| Problem details |
A word-for-word copy of every entry below is required; the images do not belong in it.

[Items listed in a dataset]
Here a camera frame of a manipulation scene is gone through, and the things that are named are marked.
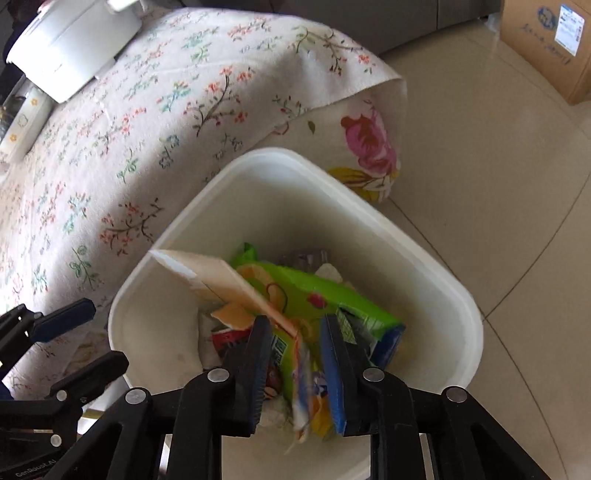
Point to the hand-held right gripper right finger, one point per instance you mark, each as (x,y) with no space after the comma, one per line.
(336,374)

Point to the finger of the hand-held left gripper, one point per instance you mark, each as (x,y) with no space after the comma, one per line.
(92,371)
(64,319)

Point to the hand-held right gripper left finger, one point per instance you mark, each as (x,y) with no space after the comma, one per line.
(254,374)

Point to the yellow snack wrapper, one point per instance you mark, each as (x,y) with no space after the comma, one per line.
(304,397)

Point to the blue biscuit box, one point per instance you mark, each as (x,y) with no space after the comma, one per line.
(390,344)

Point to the green snack wrapper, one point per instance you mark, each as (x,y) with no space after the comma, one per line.
(314,295)

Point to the cardboard piece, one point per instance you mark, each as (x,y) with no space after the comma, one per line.
(217,272)

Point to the white trash bin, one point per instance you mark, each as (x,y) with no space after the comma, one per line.
(286,207)

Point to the white flower print bowl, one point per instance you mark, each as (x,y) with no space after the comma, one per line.
(32,108)

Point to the rose print cloth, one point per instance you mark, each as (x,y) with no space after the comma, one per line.
(369,138)

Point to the white electric pot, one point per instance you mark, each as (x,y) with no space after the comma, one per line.
(69,46)

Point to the grey refrigerator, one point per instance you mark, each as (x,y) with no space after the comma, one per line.
(415,23)

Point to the cardboard box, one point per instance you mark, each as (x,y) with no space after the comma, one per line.
(545,55)

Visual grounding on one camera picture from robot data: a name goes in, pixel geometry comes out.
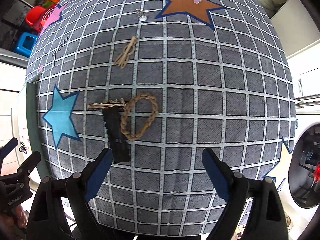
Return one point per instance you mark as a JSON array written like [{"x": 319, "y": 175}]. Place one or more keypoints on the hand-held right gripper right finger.
[{"x": 217, "y": 177}]

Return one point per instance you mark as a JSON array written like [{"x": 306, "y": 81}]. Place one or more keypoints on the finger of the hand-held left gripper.
[
  {"x": 30, "y": 162},
  {"x": 8, "y": 146}
]

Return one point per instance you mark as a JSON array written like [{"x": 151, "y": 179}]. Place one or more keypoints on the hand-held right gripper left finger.
[{"x": 97, "y": 175}]

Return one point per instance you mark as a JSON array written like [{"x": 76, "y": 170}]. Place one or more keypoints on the black claw hair clip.
[{"x": 116, "y": 140}]

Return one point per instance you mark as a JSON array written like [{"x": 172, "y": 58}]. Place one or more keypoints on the person's left hand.
[{"x": 18, "y": 216}]

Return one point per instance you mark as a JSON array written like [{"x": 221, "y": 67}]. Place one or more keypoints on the gold hair pin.
[{"x": 100, "y": 105}]

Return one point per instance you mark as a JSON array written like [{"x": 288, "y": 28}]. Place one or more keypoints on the grey checked star tablecloth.
[{"x": 200, "y": 105}]

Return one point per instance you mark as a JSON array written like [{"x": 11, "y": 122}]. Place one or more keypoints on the white washing machine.
[{"x": 300, "y": 130}]

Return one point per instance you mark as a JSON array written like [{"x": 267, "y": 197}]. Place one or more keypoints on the blue plastic stool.
[{"x": 22, "y": 42}]

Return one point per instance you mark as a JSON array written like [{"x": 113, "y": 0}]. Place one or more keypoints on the red plastic chair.
[{"x": 35, "y": 17}]

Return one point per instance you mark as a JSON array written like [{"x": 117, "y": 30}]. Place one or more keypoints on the beige hair clip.
[{"x": 133, "y": 42}]

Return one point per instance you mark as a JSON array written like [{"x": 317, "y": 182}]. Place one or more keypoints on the small silver pendant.
[{"x": 143, "y": 18}]

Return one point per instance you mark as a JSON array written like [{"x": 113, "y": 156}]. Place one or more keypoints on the white cabinet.
[{"x": 295, "y": 25}]

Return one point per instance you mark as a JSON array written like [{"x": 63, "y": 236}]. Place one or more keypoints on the pink heart charm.
[{"x": 197, "y": 0}]

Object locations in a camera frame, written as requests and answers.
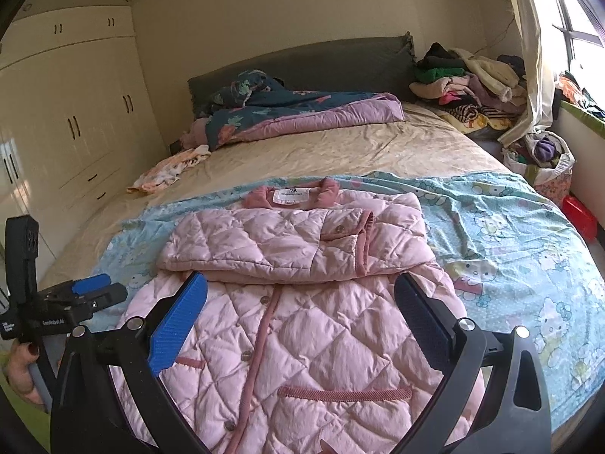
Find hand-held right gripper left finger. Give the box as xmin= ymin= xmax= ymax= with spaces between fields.
xmin=50 ymin=271 xmax=209 ymax=454

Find dark floral quilt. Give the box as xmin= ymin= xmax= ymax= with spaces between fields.
xmin=182 ymin=69 xmax=406 ymax=153

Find pile of mixed clothes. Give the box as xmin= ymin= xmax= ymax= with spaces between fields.
xmin=409 ymin=44 xmax=528 ymax=134

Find cream wardrobe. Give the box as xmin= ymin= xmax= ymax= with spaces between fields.
xmin=0 ymin=7 xmax=172 ymax=268

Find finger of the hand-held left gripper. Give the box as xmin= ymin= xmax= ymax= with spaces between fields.
xmin=70 ymin=273 xmax=113 ymax=298
xmin=82 ymin=282 xmax=129 ymax=313

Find clothes on windowsill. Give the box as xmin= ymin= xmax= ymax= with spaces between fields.
xmin=558 ymin=71 xmax=605 ymax=127

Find blue cartoon printed blanket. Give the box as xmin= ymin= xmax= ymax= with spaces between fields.
xmin=93 ymin=169 xmax=605 ymax=432

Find cream curtain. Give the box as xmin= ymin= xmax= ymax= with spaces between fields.
xmin=498 ymin=0 xmax=557 ymax=148

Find basket of clothes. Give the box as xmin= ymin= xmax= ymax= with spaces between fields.
xmin=502 ymin=129 xmax=576 ymax=205

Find person's left hand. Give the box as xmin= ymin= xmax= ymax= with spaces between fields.
xmin=1 ymin=342 xmax=49 ymax=406

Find bed with beige sheet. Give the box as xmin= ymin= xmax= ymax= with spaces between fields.
xmin=40 ymin=101 xmax=605 ymax=436

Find window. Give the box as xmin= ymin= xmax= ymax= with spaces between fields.
xmin=520 ymin=0 xmax=605 ymax=87

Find pink quilted jacket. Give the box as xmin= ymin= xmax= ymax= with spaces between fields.
xmin=111 ymin=176 xmax=489 ymax=454

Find small floral garment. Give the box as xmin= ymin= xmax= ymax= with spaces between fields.
xmin=127 ymin=145 xmax=211 ymax=196

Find pink pillow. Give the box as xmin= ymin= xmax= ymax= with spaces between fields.
xmin=181 ymin=118 xmax=211 ymax=151

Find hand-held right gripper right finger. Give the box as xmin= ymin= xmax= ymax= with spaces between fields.
xmin=394 ymin=273 xmax=554 ymax=454

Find red box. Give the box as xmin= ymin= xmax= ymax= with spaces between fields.
xmin=562 ymin=196 xmax=599 ymax=243

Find dark grey headboard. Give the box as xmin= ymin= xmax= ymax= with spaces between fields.
xmin=188 ymin=33 xmax=417 ymax=119

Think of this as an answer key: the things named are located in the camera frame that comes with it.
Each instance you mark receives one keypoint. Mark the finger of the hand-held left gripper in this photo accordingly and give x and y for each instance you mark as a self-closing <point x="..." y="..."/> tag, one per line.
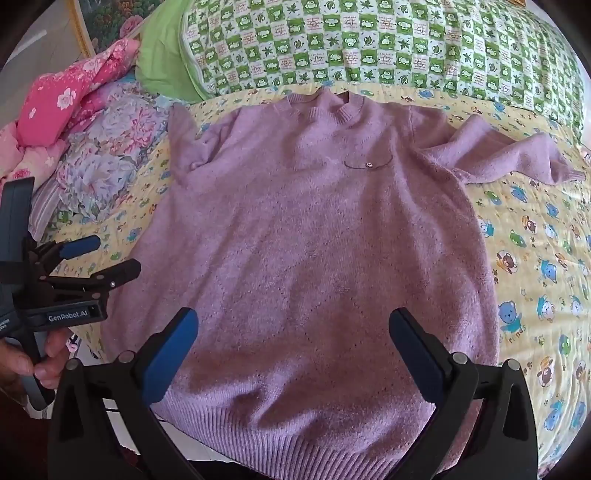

| Result of this task |
Here a camera frame of a manipulation scene is gone through, and the things that are named are marked.
Point to the hand-held right gripper right finger, one point per instance you mark, each as (x,y) with no space after the comma, one per line.
(336,374)

Point to the finger of the hand-held left gripper, one point per instance you mark, each as (x,y) with no space after the comma, one per line.
(92,371)
(64,319)

Point to the hand-held right gripper left finger, one point per instance you mark, each as (x,y) with no space after the comma, one per line.
(254,374)

Point to the yellow snack wrapper, one point per instance you mark, each as (x,y) with no space after the comma, one per line.
(304,397)

Point to the blue biscuit box, one point per instance you mark, each as (x,y) with no space after the comma, one per line.
(390,344)

Point to the green snack wrapper, one point per instance you mark, each as (x,y) with no space after the comma, one per line.
(314,295)

Point to the cardboard piece, one point per instance you mark, each as (x,y) with no space after the comma, one per line.
(217,272)

Point to the white trash bin, one point per instance you mark, each as (x,y) with no space after the comma, one per line.
(286,207)

Point to the white flower print bowl, one point per instance you mark, each as (x,y) with no space after the comma, one per line.
(32,108)

Point to the rose print cloth, one point per instance you mark, each as (x,y) with no space after the comma, one per line.
(369,138)

Point to the white electric pot, one point per instance you mark, each as (x,y) with no space after the comma, one per line.
(69,46)

Point to the grey refrigerator, one point per instance you mark, each as (x,y) with no space after the comma, one per line.
(415,23)

Point to the cardboard box, one point per instance you mark, each as (x,y) with no space after the comma, one per line.
(545,55)

Visual grounding on one camera picture from robot data: a name goes in, pixel geometry comes out.
Return one point per instance you mark as a JSON array written like [{"x": 319, "y": 175}]. Place one or more keypoints on the hand-held right gripper right finger.
[{"x": 217, "y": 177}]

Return one point per instance you mark as a JSON array written like [{"x": 306, "y": 81}]. Place one or more keypoints on the finger of the hand-held left gripper.
[
  {"x": 30, "y": 162},
  {"x": 8, "y": 146}
]

Return one point per instance you mark as a JSON array written like [{"x": 151, "y": 179}]. Place one or more keypoints on the hand-held right gripper left finger.
[{"x": 97, "y": 175}]

Return one point per instance you mark as a JSON array written like [{"x": 76, "y": 170}]. Place one or more keypoints on the black claw hair clip.
[{"x": 116, "y": 140}]

Return one point per instance you mark as a JSON array written like [{"x": 172, "y": 58}]. Place one or more keypoints on the person's left hand.
[{"x": 18, "y": 216}]

Return one point per instance you mark as a JSON array written like [{"x": 221, "y": 67}]. Place one or more keypoints on the gold hair pin.
[{"x": 100, "y": 105}]

Return one point per instance you mark as a JSON array written like [{"x": 288, "y": 28}]. Place one or more keypoints on the grey checked star tablecloth.
[{"x": 200, "y": 105}]

Return one point per instance you mark as a JSON array written like [{"x": 11, "y": 122}]. Place one or more keypoints on the white washing machine.
[{"x": 300, "y": 130}]

Return one point per instance you mark as a JSON array written like [{"x": 267, "y": 197}]. Place one or more keypoints on the blue plastic stool.
[{"x": 22, "y": 42}]

Return one point per instance you mark as a JSON array written like [{"x": 113, "y": 0}]. Place one or more keypoints on the red plastic chair.
[{"x": 35, "y": 17}]

Return one point per instance you mark as a JSON array written like [{"x": 117, "y": 30}]. Place one or more keypoints on the beige hair clip.
[{"x": 133, "y": 42}]

Return one point per instance you mark as a JSON array written like [{"x": 317, "y": 182}]. Place one or more keypoints on the small silver pendant.
[{"x": 143, "y": 18}]

Return one point per instance you mark as a JSON array written like [{"x": 113, "y": 156}]. Place one or more keypoints on the white cabinet.
[{"x": 295, "y": 25}]

Return one point per instance you mark as a JSON array written like [{"x": 63, "y": 236}]. Place one or more keypoints on the pink heart charm.
[{"x": 197, "y": 0}]

Object locations in a camera frame, written as requests and answers.
Find hand-held right gripper left finger. Give the box as xmin= ymin= xmax= ymax= with spaces between fields.
xmin=50 ymin=271 xmax=209 ymax=454

Find dark floral quilt. Give the box as xmin= ymin= xmax= ymax= with spaces between fields.
xmin=182 ymin=69 xmax=406 ymax=153

Find pile of mixed clothes. Give the box as xmin= ymin= xmax= ymax= with spaces between fields.
xmin=409 ymin=44 xmax=528 ymax=134

Find cream wardrobe. Give the box as xmin= ymin= xmax= ymax= with spaces between fields.
xmin=0 ymin=7 xmax=172 ymax=268

Find finger of the hand-held left gripper. Give the box as xmin= ymin= xmax= ymax= with spaces between fields.
xmin=70 ymin=273 xmax=113 ymax=298
xmin=82 ymin=282 xmax=129 ymax=313

Find clothes on windowsill. Give the box as xmin= ymin= xmax= ymax= with spaces between fields.
xmin=558 ymin=71 xmax=605 ymax=127

Find blue cartoon printed blanket. Give the box as xmin= ymin= xmax= ymax= with spaces between fields.
xmin=93 ymin=169 xmax=605 ymax=432

Find cream curtain. Give the box as xmin= ymin= xmax= ymax= with spaces between fields.
xmin=498 ymin=0 xmax=557 ymax=148

Find basket of clothes. Give the box as xmin= ymin= xmax= ymax= with spaces between fields.
xmin=502 ymin=129 xmax=576 ymax=205

Find person's left hand. Give the box as xmin= ymin= xmax= ymax= with spaces between fields.
xmin=1 ymin=342 xmax=49 ymax=406

Find bed with beige sheet. Give the box as xmin= ymin= xmax= ymax= with spaces between fields.
xmin=40 ymin=101 xmax=605 ymax=436

Find window. Give the box as xmin= ymin= xmax= ymax= with spaces between fields.
xmin=520 ymin=0 xmax=605 ymax=87

Find pink quilted jacket. Give the box as xmin= ymin= xmax= ymax= with spaces between fields.
xmin=111 ymin=176 xmax=489 ymax=454

Find small floral garment. Give the box as xmin= ymin= xmax= ymax= with spaces between fields.
xmin=127 ymin=145 xmax=211 ymax=196

Find pink pillow. Give the box as xmin= ymin= xmax= ymax= with spaces between fields.
xmin=181 ymin=118 xmax=211 ymax=151

Find hand-held right gripper right finger. Give the box as xmin= ymin= xmax= ymax= with spaces between fields.
xmin=394 ymin=273 xmax=554 ymax=454

Find red box. Give the box as xmin= ymin= xmax= ymax= with spaces between fields.
xmin=562 ymin=196 xmax=599 ymax=243

Find dark grey headboard. Give the box as xmin= ymin= xmax= ymax= with spaces between fields.
xmin=188 ymin=33 xmax=417 ymax=119

Think of this as an answer key: the things named are located in the camera frame that comes with it.
Each instance you mark receives one keypoint. Mark the finger of the hand-held left gripper in this photo accordingly and give x and y for each instance you mark as a self-closing <point x="..." y="..."/> tag, one per line.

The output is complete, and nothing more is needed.